Exercise directions »
Quote the entries below from the line with "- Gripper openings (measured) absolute" through the line with "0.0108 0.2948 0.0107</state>", both ends included, and only those lines.

•••••

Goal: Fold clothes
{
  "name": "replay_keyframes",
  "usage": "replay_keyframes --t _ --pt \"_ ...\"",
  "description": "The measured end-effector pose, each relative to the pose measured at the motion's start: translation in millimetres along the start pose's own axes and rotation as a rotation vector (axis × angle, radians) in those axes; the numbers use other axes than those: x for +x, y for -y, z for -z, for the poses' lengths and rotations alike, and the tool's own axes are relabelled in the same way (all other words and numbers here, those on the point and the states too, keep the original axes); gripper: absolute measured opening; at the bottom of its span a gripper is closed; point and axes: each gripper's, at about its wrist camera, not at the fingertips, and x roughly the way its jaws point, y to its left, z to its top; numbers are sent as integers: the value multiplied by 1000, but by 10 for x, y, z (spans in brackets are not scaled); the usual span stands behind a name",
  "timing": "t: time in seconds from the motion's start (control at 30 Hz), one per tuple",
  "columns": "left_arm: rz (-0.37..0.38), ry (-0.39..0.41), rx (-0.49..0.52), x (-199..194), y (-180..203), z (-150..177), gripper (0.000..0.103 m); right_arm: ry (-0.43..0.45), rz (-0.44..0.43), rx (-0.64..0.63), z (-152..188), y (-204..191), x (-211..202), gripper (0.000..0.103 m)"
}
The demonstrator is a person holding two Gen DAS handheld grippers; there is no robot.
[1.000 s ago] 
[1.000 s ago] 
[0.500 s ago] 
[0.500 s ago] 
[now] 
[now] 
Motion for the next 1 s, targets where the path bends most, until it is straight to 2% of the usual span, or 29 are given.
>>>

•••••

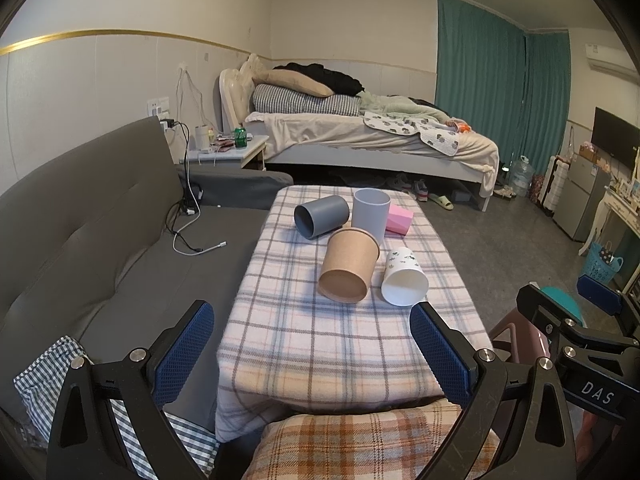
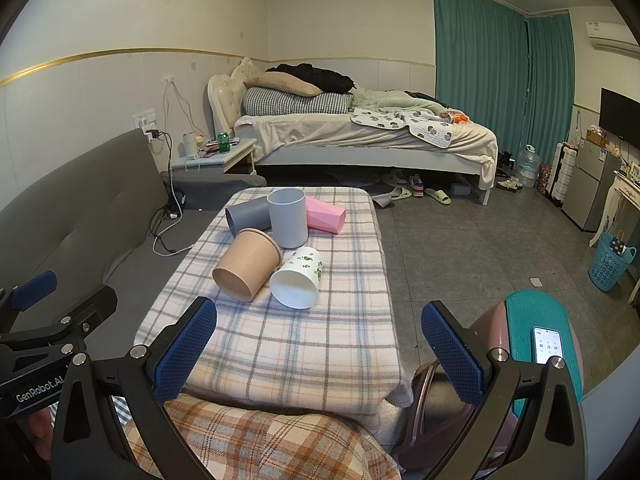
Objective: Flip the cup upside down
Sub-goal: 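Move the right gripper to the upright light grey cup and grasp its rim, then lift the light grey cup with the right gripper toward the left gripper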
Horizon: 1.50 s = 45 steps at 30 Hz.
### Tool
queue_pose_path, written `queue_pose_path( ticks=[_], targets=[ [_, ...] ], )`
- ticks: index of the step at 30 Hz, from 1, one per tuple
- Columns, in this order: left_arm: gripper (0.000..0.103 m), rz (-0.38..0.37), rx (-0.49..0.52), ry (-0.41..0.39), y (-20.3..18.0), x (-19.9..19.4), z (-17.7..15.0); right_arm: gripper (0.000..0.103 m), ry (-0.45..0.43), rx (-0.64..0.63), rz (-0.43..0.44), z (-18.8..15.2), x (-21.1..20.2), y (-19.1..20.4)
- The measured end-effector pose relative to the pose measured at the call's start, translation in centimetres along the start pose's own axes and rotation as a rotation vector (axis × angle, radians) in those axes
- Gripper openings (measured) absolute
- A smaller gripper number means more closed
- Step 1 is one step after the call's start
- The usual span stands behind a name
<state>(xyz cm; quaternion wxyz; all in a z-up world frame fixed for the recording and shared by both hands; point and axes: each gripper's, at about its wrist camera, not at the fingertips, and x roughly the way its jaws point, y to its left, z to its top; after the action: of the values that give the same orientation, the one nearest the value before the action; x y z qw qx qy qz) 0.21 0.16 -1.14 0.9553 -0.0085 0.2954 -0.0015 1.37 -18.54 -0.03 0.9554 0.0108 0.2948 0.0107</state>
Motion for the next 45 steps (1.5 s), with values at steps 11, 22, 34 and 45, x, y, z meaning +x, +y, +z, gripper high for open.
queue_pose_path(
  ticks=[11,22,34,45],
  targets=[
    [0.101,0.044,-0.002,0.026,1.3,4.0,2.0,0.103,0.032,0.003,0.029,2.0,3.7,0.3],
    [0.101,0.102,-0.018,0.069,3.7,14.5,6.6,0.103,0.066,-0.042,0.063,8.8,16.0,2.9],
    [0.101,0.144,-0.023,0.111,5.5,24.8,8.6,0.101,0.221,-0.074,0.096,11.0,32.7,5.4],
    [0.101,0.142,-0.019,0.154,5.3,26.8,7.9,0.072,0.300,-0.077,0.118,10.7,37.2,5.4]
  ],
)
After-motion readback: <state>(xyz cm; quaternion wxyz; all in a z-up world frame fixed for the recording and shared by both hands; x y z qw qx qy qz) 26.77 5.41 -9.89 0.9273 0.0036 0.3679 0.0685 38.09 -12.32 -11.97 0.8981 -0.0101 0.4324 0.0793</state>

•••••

Problem solution »
- Gripper openings (measured) absolute
- A smaller gripper number means more closed
- Step 1 is one step after the call's start
- The usual span stands behind a name
<state>(xyz cm; quaternion wxyz; all in a z-up world frame fixed for the recording and shared by both hands; point and axes: each gripper's, at about its wrist camera, not at the fingertips, and x roughly the way its jaws point, y to its left, z to its top; after the action: of the values that give the same orientation, the one nearest the value before the action; x y z qw qx qy qz) 0.21 0.16 -1.14 0.9553 -0.0085 0.2954 -0.0015 1.37 -18.54 -0.03 0.9554 0.0108 0.2948 0.0107</state>

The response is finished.